1947: Leaving a society ball, Emily Cookson is involved in a minor accident: her writing hand is slammed in a car door, breaking several small bones. She hires a typist to continue work on The Burford Pariah, but her habit of heavy drinking gradually turns into alcoholism.
1948: With mounting financial problems Emily Cookson is forced to sell the Khost Necklace. No records exist of the sale, but it is believed to be at an unfavourable price to her major creditor, convicted thief and "spiv" Terry White: certainly Emily receives little actual money in return for the necklace.
1955: Emily Cookson dies of complications arising from delirium tremens.
1962: Terry White is found murdered; according to autopsy his body contained over two hundred bullets, and his "shooting hand" is itself shot entirely to pieces.

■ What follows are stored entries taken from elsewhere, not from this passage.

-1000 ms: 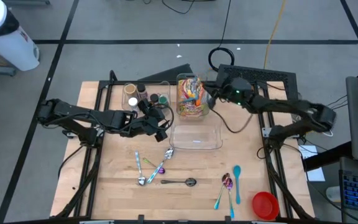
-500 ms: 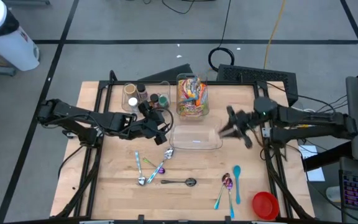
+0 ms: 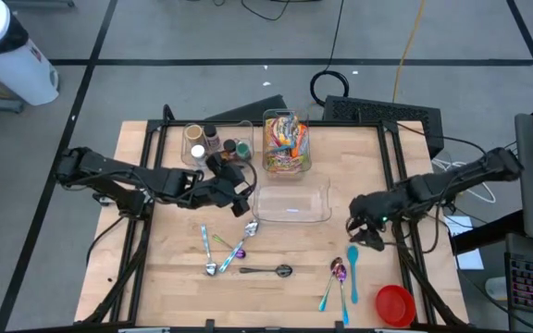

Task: Pick & Place Food Item
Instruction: Put the blue spoon into the bottom transparent container

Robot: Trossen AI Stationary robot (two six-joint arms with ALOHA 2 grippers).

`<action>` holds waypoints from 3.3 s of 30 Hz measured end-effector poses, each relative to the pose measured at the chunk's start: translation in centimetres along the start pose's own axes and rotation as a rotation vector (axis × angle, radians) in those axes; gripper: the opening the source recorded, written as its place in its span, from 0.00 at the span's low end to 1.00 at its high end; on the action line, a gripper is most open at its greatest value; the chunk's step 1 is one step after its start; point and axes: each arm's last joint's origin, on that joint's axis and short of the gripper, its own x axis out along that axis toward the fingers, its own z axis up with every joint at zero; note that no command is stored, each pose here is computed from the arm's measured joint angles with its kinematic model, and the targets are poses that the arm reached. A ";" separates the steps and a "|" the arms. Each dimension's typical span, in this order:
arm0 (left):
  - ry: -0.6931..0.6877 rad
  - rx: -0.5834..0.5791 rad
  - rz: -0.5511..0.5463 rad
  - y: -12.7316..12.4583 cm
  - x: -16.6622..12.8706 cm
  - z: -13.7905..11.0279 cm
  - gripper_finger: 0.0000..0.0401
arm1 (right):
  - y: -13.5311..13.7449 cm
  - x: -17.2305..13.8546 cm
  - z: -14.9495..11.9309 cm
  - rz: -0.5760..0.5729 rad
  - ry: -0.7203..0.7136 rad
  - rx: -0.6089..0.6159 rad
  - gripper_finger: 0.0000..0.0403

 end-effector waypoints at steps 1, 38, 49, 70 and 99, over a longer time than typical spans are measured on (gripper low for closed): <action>-0.003 -0.001 -0.002 -0.1 0.0 0.0 0.74 | -0.3 0.4 -0.6 -0.035 0.022 0.040 0.48; -0.053 -0.009 -0.029 -2.2 1.9 0.1 0.74 | -4.1 7.6 -8.5 -0.014 0.155 0.259 0.39; -0.054 -0.002 -0.029 -2.2 1.9 0.1 0.74 | -4.1 7.6 -8.5 -0.020 0.145 0.244 0.04; -0.056 0.019 -0.028 -2.2 1.9 0.1 0.74 | -1.9 2.7 -6.0 0.205 -0.246 0.020 0.00; -0.059 0.049 -0.028 -2.2 1.9 0.1 0.74 | -5.5 8.8 7.9 -0.909 -0.823 -0.350 0.00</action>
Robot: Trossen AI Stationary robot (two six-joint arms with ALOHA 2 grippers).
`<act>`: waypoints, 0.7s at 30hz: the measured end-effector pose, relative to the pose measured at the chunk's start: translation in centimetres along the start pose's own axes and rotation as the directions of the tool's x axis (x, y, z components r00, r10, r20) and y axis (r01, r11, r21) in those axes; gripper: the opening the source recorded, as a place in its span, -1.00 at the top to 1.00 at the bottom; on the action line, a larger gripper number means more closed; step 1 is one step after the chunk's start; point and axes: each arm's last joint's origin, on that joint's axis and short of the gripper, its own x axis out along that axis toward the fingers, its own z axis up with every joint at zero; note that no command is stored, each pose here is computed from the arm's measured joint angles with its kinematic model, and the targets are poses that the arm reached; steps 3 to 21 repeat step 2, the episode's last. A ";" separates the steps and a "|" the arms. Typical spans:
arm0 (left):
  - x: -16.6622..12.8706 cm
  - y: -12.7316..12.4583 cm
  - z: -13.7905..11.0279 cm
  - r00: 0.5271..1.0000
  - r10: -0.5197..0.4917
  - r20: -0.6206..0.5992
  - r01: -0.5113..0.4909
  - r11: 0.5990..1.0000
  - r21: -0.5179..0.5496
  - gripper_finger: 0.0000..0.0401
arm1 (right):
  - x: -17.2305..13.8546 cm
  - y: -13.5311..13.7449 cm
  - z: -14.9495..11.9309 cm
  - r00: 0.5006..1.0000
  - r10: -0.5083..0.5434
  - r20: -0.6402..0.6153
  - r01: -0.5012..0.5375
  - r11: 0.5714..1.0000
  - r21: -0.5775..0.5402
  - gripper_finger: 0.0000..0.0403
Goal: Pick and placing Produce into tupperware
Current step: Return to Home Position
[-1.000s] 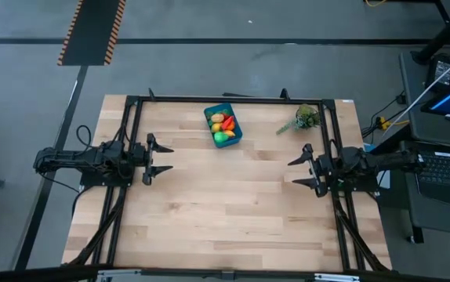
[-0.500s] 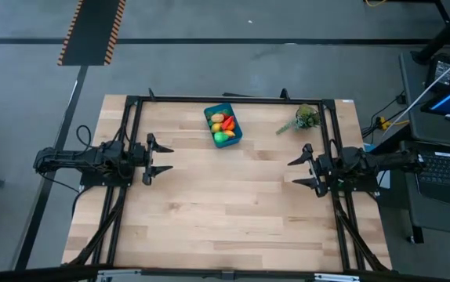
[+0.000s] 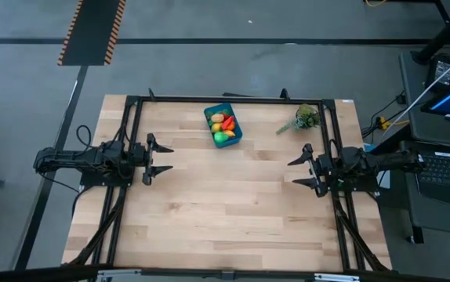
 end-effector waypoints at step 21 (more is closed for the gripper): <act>0.0 0.0 0.0 1.000 0.000 0.000 0.000 1.000 0.000 -0.37 | 0.0 0.0 0.0 1.000 0.000 0.000 0.000 1.000 0.000 -0.48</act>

1969: The Khost Necklace resurfaces at auction. Little can be reconstructed about the intervening years, but three jewellers including Michael Denning himself (now aged 97) testify to the likelihood of its veracity. During surface transport to auction, the crate carrying the necklace falls fifty feet from a hoist, and another crate lands on top of it; the necklace is broken and some pearls are lost. The Khost pearls are eventually sold singly to a number of private investors.
1973: Bryan Stanley Johnson, avant-garde author, commits suicide; a pearl, believed to be from the Khost Necklace, sits beside the bath in which he is found. Friend and agent Michael Bakewell later admits to receipt of the manuscript inspired by Johnson's acquisition, Pearls Before Swiving, or The Nature of the Beast, but it is destroyed during a failed burglary.
1977: Musician Marc Bolan dies in a car accident. On his right finger is a gold ring with a Khost pearl inset, believed to be a gift from David Bowie. This pearl, like Johnson's, is bought by a private foreign investor.
2002: Yvonne Chevalier, "holistic healer to the stars", buys the five pearls previously unaccounted for. Four of these are ground down to form part of an expensive treatment against skin ageing, and Chevalier is feted by the rich and famous. Soon afterwards, however, her soldier son Hal disappears during the battle of Shahi-Kot in Paktia Province. Chevalier becomes a vocal anti-war campaigner, while Hal, with the keepsake given to him by his mother, is declared missing in action.